I hope I am not alone :/
Thank god for these parser/convertor tools.
It's generated code, according to a declarative syntax, that has been tested and iterated on by millions of projects over decades... What isn't to love?
Prefer if we can use simpler things, but if it's needed. Then it is needed.
If you're trying to pattern match a string, is there really a better option? If so, I don't know it, but feel free to let me know.
There's definitely a rabbit hole to fall into and a lot of complexity along the way, but I've found regex to be one of the more reusable and powerful tools in my arsenal even though most of the time they seem to be on the simple side rather than complex.
If it ever get's confusing I've always got my goto: regex101.com/
Hmmm...I would advise to use it only for search, data scrapping and data validation/cleaning purposes. Beyond that I won't advise anyone to use it unless there's a real reason to use it like to reduce the complexity of your code for the above purposes.

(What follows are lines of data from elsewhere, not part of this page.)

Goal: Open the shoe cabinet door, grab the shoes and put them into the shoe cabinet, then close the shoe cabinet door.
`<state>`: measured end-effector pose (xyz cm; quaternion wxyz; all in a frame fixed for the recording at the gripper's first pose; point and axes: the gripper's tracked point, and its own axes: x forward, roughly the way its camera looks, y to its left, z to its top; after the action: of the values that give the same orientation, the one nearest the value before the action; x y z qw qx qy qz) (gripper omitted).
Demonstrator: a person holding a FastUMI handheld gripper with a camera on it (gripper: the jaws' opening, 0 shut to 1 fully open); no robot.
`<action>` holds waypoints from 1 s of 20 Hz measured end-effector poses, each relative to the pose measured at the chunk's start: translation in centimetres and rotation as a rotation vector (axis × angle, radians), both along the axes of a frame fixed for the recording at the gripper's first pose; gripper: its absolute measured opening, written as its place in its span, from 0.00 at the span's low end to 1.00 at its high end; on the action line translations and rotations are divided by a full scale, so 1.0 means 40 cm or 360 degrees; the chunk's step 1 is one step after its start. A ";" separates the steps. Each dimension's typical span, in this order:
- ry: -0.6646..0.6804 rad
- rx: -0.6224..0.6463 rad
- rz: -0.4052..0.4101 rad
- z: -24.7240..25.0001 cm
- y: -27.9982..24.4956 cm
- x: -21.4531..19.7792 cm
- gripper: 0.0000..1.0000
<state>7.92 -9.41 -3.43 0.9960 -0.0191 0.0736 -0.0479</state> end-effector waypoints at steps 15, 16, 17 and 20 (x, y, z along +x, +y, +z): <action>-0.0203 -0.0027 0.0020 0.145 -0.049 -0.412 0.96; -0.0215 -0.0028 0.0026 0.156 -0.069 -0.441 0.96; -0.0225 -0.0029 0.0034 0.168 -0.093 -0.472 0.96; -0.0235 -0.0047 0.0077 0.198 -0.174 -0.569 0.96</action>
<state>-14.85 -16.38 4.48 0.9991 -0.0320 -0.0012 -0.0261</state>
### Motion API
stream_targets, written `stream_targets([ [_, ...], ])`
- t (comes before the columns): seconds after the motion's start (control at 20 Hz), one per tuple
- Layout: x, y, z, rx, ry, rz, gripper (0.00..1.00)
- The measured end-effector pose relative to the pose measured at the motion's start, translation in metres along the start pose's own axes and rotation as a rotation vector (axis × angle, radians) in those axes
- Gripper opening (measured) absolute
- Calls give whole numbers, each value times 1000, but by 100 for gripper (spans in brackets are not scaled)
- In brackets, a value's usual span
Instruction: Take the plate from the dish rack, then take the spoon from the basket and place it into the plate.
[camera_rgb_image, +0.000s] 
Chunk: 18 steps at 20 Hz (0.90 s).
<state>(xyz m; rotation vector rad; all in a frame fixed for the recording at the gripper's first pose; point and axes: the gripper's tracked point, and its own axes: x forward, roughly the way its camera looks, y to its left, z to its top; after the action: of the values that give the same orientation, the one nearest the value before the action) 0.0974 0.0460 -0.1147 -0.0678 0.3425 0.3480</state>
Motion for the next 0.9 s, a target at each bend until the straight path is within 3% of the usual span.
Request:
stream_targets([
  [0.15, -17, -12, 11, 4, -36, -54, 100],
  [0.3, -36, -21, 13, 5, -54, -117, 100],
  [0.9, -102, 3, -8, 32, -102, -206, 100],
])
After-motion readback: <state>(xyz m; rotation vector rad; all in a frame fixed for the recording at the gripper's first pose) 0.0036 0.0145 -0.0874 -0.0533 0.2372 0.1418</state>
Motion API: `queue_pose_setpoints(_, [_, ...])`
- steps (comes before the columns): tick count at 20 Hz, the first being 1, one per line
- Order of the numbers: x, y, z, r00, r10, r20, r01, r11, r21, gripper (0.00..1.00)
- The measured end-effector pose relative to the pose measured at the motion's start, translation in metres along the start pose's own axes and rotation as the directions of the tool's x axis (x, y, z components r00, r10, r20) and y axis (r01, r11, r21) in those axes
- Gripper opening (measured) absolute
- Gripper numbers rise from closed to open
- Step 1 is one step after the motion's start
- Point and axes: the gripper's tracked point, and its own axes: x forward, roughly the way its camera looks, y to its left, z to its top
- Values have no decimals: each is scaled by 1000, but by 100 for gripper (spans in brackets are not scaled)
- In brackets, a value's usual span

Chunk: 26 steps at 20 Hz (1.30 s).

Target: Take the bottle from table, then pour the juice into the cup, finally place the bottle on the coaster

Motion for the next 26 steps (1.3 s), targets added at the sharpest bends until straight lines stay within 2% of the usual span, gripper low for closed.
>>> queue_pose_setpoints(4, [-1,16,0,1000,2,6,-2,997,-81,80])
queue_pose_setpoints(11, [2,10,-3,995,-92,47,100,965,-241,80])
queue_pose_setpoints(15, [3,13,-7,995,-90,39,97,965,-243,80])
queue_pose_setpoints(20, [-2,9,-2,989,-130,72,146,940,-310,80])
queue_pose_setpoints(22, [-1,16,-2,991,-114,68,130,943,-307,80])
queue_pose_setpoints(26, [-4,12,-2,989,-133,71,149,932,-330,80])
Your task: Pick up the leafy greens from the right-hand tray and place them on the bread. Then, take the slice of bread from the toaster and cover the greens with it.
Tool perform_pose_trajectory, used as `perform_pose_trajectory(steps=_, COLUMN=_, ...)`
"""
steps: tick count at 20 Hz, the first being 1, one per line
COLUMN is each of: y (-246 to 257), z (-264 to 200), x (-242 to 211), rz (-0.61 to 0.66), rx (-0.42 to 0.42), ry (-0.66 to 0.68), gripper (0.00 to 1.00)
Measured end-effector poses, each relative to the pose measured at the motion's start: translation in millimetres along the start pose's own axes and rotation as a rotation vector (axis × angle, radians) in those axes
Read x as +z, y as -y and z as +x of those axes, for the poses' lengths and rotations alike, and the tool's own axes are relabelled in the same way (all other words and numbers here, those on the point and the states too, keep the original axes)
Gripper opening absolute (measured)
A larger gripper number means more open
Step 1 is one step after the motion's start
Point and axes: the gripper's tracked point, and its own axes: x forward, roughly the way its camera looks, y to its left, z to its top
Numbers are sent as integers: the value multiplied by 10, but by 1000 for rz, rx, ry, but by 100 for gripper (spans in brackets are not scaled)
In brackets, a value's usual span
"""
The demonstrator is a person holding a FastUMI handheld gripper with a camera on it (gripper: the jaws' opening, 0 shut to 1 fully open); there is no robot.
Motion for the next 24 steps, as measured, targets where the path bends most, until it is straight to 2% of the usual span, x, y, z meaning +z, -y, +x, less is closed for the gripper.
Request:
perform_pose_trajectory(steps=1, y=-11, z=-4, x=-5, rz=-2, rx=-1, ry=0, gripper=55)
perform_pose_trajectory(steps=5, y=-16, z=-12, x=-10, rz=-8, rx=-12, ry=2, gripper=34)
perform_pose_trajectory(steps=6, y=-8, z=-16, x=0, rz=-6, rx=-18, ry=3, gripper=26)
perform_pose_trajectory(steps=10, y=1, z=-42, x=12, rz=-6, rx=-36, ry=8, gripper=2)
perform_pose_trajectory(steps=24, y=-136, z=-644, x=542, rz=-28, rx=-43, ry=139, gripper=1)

Plus there's tons of websites that allows you to copy and paste regex for specific uses depending on your language of choice or regex engine you are using.
To me it's sort of like Leetcode, readability is a issue unless you had learnt it but beyond that it kind of being too clever with your code.
I like to use Regex and I use it frequently but not for anything too complicated. I generally build all my RegEx from Regex101.
I really understood it at its core during my university Computer Science Program where we talked about DFAs -> NDFAs -> Regular Languages -> Regular Expressions
I started on Perl, so I'm very familiar with regular expressions. That said, they definitely are not that easy to read, so for code, keep it simple and comment what you are doing. It solves a lot of problems, but not necessarily better than more readable approaches. Still, you won't completely avoid them. Rewrite rules, for example, still require a basic understanding of regular expressions, as well as some network device configurations.
Pretty good. I remember first time when I saw guy typing long multi-group and nested regex to grep out logs from file. I was amazed. Then I learnt it on my own. Still wikis are helpful, but for most daily cases it's possible to learn.
Indeed. The very point. That REs shine for small ad hoc jobs. Grammars and parsers are from a different context altogether. To epitomise the role of REs consider a job I example that simply wants detect all lines that contain one word somewhere before the other. This is trivially simple in an RE and preciously whence their definition stems (as in I can write that on the command line for a grep or find) and the niche in which their ubiquity reigns. That small need right now for a mildly complex pattern test or field extraction.
It's a great tool for solving certain types of problems that would be very hard to solve otherwise. I've seen some very arcane solutions for problems that could have been solved very simply with regex - because the author of the code didn't know how to use regex. Almost everyone learns about regex later than they should - I know I did.
Any non-trivial regex should be clearly commented, though. That's often missing.
I love regex and I'm fairly confident with creating complex regex's from memory, but I understand that many people find it difficult, so I try to either use it sparingly or place a lot of comments around it to help others who may not be so comfortable.
When I use RegEx's I try to follow these rules (more like a guideline 🏴☠️)
My context is usually used in file name parsing as my users are supposed to name their documents in a meaningful, structured way for ingestion into other systems. The exception report (files not match-able) typically runs longer than the source code ;) Turns out people just can't spell common words consistently when it matters. (I'm no exception)
I love them. I find them really powerful and flexible, especially in script-like languages like Ruby.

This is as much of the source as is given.